Ho sempre vissuto i traslochi con un po’ d’ansia. Anche se il numero di cose di mia proprietà è limitato il più possibile, dovuto più che altro all’irrequietezza perenne e al senso di oppressione che gli oggetti mi trasmettono, inevitabilmente negli ultimi giorni sono iniziate a saltar fuori cose che non ti ricordi nemmeno di possedere. Cose di cui faresti volentieri a meno, ma che allo stesso tempo non vorresti abbandonare. Proprio per questo realizzi quanto gli oggetti di cui ti circondi ti rendano schiavo. Migliaia di piccoli cose o parti di cose, che molto spesso prese singolarmente non hanno neppure un senso compiuto, rappresentano la tua vita temporanea nel luogo dove stai vivendo, sempre temporaneamente, e devono essere spostate in un’altra sistemazione provvisoria. E’ strato pensare che quel poco che hai può essere compresso in due o tre bagagli. Provi spaesamento e capogiro, ti senti piccolo e indifeso. E’ tutto lì, oggetti dal valore troppo prezioso quando non si ha altro ma allo stesso tempo cose infime e sostituibili.

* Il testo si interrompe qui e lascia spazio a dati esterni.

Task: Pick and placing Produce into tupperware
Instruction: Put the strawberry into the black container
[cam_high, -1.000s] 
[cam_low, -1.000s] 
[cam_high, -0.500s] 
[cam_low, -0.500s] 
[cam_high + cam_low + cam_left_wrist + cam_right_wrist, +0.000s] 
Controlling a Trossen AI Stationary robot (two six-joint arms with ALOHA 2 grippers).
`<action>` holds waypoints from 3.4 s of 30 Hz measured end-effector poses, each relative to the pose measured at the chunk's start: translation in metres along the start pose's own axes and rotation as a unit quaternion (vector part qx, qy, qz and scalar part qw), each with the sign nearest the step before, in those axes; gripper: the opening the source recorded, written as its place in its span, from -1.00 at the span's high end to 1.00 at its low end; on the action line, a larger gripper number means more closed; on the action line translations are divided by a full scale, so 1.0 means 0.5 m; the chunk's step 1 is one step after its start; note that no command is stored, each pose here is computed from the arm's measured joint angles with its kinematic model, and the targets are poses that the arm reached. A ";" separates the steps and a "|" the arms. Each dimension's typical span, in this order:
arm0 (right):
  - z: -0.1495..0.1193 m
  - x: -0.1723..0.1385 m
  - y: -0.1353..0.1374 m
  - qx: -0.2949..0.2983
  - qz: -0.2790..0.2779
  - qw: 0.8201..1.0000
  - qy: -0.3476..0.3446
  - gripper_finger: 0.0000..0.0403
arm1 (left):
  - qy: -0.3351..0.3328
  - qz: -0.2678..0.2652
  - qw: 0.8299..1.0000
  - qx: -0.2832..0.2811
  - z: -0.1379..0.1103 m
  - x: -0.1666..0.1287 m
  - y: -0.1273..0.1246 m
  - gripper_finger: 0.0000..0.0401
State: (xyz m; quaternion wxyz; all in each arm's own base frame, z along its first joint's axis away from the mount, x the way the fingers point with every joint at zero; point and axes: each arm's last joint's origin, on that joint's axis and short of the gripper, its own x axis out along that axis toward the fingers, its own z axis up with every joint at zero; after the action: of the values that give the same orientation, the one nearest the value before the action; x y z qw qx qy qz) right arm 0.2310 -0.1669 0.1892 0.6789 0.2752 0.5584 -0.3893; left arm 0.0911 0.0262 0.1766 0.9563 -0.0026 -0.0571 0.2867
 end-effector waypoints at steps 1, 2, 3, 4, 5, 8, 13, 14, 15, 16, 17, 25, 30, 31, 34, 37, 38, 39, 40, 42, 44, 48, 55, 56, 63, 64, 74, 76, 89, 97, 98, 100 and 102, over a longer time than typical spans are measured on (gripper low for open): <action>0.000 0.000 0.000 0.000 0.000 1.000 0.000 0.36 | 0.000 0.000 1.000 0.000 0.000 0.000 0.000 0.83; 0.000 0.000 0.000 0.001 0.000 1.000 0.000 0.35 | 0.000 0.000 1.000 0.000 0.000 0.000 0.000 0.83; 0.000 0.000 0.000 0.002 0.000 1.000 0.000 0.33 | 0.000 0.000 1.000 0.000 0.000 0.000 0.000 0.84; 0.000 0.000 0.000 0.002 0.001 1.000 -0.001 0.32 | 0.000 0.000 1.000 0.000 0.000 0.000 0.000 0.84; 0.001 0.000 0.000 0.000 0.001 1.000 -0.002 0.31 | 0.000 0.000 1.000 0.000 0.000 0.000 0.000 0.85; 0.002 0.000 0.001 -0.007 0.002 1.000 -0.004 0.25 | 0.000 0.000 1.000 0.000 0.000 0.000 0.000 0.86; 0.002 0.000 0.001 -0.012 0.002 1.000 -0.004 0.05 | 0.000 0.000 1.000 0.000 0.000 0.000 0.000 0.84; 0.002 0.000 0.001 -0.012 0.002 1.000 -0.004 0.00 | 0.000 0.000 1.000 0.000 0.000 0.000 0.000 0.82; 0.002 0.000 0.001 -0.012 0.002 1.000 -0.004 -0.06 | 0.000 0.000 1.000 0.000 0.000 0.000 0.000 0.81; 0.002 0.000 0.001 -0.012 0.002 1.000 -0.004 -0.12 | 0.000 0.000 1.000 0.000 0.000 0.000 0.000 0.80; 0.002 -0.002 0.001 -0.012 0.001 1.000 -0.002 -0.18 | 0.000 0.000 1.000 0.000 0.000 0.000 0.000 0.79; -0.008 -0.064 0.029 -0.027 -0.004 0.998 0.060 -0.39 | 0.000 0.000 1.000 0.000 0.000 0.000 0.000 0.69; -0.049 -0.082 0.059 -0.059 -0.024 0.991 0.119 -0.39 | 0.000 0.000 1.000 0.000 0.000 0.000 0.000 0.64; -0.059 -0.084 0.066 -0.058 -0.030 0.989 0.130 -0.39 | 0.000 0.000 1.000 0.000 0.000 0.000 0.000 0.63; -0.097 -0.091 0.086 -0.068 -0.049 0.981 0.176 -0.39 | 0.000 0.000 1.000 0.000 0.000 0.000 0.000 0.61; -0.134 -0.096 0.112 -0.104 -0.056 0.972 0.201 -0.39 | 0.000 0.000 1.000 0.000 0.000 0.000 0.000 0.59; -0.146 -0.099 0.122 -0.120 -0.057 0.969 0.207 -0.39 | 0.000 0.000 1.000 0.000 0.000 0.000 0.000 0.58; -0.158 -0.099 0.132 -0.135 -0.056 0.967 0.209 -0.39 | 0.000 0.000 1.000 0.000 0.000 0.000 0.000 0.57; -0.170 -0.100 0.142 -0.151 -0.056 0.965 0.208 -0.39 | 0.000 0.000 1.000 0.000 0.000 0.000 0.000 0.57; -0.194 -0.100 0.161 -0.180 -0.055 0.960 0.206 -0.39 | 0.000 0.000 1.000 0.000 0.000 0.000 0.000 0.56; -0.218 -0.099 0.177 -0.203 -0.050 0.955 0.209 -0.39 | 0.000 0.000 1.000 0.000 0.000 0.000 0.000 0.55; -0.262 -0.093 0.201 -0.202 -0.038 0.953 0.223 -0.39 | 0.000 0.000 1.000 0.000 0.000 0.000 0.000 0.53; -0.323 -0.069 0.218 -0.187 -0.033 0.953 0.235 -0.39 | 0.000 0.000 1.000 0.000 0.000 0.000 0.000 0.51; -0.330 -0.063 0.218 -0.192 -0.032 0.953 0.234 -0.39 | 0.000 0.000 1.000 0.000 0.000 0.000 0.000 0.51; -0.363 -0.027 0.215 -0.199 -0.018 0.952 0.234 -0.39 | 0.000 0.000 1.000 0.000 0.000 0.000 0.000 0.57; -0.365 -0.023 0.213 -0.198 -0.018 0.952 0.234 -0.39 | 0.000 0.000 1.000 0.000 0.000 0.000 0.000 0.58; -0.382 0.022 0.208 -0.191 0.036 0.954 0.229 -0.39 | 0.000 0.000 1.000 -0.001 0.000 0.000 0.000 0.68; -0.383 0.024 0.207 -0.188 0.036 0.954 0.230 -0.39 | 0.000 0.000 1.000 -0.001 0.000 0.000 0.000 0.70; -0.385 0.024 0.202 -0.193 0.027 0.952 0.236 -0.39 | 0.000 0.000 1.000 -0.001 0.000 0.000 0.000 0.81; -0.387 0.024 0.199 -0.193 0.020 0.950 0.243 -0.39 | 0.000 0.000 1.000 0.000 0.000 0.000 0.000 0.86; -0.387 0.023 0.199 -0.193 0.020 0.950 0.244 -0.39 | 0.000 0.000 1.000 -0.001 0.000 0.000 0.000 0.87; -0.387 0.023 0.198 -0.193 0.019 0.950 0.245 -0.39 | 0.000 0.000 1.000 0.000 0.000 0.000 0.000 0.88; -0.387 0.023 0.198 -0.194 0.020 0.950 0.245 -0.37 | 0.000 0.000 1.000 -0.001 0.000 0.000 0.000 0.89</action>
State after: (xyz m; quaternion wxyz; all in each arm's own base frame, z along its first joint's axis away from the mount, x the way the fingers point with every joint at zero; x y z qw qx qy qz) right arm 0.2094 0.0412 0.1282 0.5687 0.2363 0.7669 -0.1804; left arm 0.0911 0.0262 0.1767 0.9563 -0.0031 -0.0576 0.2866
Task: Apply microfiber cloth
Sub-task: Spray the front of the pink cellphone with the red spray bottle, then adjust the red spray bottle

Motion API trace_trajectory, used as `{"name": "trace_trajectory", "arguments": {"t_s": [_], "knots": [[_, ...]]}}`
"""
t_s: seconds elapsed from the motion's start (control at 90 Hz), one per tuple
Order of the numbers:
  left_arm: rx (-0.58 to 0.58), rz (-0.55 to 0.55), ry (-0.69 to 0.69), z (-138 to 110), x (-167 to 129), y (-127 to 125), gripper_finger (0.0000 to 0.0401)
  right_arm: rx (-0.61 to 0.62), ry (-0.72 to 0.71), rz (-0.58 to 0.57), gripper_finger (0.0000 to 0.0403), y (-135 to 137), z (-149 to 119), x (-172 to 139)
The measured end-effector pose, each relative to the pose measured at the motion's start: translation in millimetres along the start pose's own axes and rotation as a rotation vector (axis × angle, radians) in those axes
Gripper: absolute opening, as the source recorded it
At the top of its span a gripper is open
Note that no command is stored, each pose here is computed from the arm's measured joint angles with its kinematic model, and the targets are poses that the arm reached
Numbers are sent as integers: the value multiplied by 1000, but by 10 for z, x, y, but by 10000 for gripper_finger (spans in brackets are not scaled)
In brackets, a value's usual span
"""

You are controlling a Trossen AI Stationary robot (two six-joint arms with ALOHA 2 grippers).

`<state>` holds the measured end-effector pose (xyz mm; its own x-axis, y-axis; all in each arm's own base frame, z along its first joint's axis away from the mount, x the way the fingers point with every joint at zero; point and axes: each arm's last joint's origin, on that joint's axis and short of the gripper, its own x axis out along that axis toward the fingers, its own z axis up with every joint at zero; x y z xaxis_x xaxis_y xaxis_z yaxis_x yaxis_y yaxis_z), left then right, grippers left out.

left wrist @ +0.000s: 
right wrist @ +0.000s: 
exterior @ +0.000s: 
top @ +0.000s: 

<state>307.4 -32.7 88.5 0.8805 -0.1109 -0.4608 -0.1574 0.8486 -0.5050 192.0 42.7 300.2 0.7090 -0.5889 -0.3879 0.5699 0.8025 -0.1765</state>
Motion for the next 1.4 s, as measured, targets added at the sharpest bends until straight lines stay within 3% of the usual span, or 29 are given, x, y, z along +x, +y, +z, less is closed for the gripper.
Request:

Fortunatamente tutto si è esaurito in un notte un po’ insonne e due ore di trasloco a piedi, tra le vie del centro e i grattacieli, con valigie e qualche sacchetto extra. Pensavi che un giorno tutto questo, che ti fa sentire un po’ randagio e un po’ barbone sarebbe finito, ma forse non è arrivato ancora il momento, o forse non è così, e magari non finirà mai perché è nella natura delle cose.